Chercheur principal : Bérenger Bourgeois
Secteur : Agroalimentaire
Budget : 158 672,00 $

Début : 01 juillet 2024 Fin : 30 juin 2026

Utilisateur : David Miville, Amélie Picard, Annie Marcoux (Ministère de l’agriculture, des pêcheries et de l’alimentation du Québec)

La plupart des pesticides utilisés au Québec sont des herbicides, principalement pour contrôler les mauvaises herbes en agriculture (62%).
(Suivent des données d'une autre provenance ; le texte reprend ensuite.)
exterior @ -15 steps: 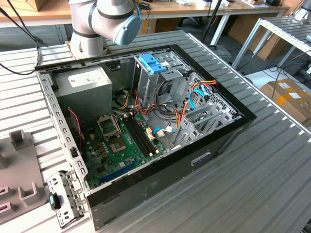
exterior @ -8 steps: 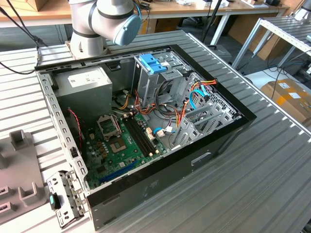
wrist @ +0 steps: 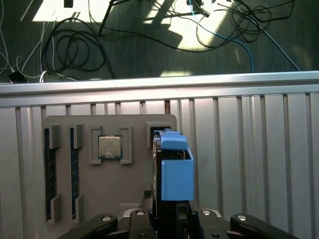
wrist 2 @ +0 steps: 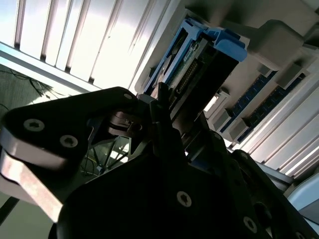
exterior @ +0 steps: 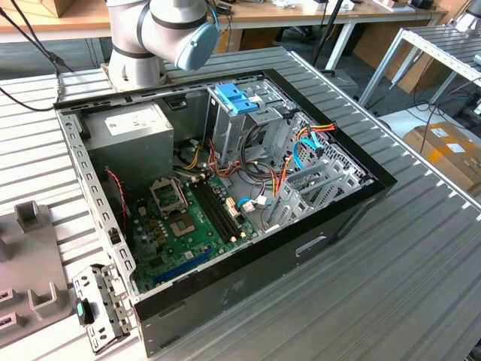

Ces mauvaises herbes nuisent aux cultures, réduisant ainsi les rendements et les bénéfices des exploitations agricoles. Certaines, comme les espèces exotiques envahissantes ou résistantes aux herbicides, posent des problèmes de biosécurité supplémentaires. Elles peuvent se propager facilement et leurs graines peuvent rester dormantes dans le sol jusqu’à ce que les conditions soient favorables à leur germination.

Il est crucial de contrôler ces mauvaises herbes, et pour ce faire, un moyen rapide et précis d’identifier leurs graines dans le sol serait très utile. Cela permettrait de cibler les espèces problématiques et d’intervenir de manière plus précise pour réduire l’utilisation d’herbicides et empêcher leur propagation. Cependant, les méthodes actuelles sont lentes et coûteuses, nécessitant plusieurs mois et une expertise spécifique en identification des mauvaises herbes par microscopie.

La métagénomique et le séquençage à haut débit offrent des solutions à ces défis en permettant une identification rapide et fiable des mauvaises herbes dans le sol. Cela aiderait les agriculteurs dans leurs stratégies de gestion des mauvaises herbes et faciliterait les essais pour évaluer l’efficacité des produits de lutte contre les mauvaises herbes. Cela favoriserait le développement de nouveaux produits efficaces, essentiels pour une agriculture durable.